Neville agrees it was a harsh decision – but thinks England would have gone on to win the match anyway.
“Never a penalty in a million years,” said Neville.
“I always think, what would the headlines be, how would we feel this morning, if we were on the other end of that penalty?
“We’d be absolutely devastated.
“But I genuinely think that team would have succeeded without that penalty. I think it would have done something different and got that goal.
“When (Kasper) Dolberg and (Mikkel) Damsgaard went off for Denmark, the game changed completely, and they lost their legs.
“I think the goal would have come.
“It was never a penalty, it was really soft, but I’m glad we got it!”
‘Southgate made right call on Grealish; The players trust him’

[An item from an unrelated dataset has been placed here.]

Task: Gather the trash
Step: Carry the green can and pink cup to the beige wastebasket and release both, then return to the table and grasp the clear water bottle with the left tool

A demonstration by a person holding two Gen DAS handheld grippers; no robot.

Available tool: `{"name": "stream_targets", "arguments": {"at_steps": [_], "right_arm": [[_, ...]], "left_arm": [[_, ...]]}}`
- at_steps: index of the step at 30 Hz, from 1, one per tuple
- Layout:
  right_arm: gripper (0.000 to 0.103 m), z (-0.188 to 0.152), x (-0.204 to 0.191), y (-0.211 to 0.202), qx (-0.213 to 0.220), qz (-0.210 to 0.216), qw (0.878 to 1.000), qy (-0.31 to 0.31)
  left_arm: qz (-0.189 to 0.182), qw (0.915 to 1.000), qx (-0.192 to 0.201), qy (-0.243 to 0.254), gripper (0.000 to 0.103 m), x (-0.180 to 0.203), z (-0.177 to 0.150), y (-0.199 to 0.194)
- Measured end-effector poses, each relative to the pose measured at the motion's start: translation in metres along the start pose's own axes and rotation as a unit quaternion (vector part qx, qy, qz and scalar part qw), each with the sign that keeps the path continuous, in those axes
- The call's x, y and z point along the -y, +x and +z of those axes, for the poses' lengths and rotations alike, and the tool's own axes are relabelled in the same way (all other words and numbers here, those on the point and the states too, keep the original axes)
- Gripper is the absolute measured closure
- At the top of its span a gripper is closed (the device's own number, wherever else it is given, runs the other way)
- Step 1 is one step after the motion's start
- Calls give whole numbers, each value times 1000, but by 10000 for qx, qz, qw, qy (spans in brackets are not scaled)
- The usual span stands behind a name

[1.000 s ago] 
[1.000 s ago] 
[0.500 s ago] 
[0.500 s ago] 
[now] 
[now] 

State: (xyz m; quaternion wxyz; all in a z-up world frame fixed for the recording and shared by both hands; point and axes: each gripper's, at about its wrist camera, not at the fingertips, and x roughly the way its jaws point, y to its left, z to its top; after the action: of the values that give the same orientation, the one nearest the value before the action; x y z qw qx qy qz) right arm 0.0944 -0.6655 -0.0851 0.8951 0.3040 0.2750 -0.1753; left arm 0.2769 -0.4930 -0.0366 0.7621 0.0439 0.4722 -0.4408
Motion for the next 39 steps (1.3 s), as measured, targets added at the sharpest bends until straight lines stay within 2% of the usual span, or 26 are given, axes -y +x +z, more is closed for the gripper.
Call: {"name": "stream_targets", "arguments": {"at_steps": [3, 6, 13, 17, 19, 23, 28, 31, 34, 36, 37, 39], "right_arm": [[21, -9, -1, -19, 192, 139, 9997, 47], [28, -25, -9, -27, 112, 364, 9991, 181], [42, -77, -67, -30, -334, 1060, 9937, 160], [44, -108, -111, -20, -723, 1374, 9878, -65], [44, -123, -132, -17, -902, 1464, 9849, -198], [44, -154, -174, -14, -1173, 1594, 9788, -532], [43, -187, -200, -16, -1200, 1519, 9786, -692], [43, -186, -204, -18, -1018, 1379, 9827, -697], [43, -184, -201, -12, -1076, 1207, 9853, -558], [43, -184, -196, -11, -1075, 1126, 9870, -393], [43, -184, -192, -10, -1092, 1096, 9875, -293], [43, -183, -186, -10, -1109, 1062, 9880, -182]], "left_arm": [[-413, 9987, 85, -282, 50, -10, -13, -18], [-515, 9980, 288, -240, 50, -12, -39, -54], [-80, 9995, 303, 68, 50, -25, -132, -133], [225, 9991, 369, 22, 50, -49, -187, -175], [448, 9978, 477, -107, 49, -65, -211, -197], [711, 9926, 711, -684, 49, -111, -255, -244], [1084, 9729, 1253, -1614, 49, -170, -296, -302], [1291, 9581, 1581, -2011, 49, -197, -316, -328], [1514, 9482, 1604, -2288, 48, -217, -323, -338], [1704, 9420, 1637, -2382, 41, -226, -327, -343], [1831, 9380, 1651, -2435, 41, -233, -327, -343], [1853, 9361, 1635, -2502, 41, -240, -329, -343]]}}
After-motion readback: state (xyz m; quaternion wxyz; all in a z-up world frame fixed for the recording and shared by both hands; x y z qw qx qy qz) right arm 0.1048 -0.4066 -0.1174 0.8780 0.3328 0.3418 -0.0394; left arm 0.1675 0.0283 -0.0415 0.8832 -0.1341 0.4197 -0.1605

Jack Grealish came off the bench in the second half, before being replaced but Neville says the decision was typical of Southgate’s ability to make tough calls.
“It was a tough decision because of the stigma that goes along with a subbed sub.
“It wasn’t a tough decision in terms of the football call or the tactical call. It was the absolute right thing to do. Grealish has been absolutely outstanding the whole way through this season and I love him to bits, but he was the right player to take off.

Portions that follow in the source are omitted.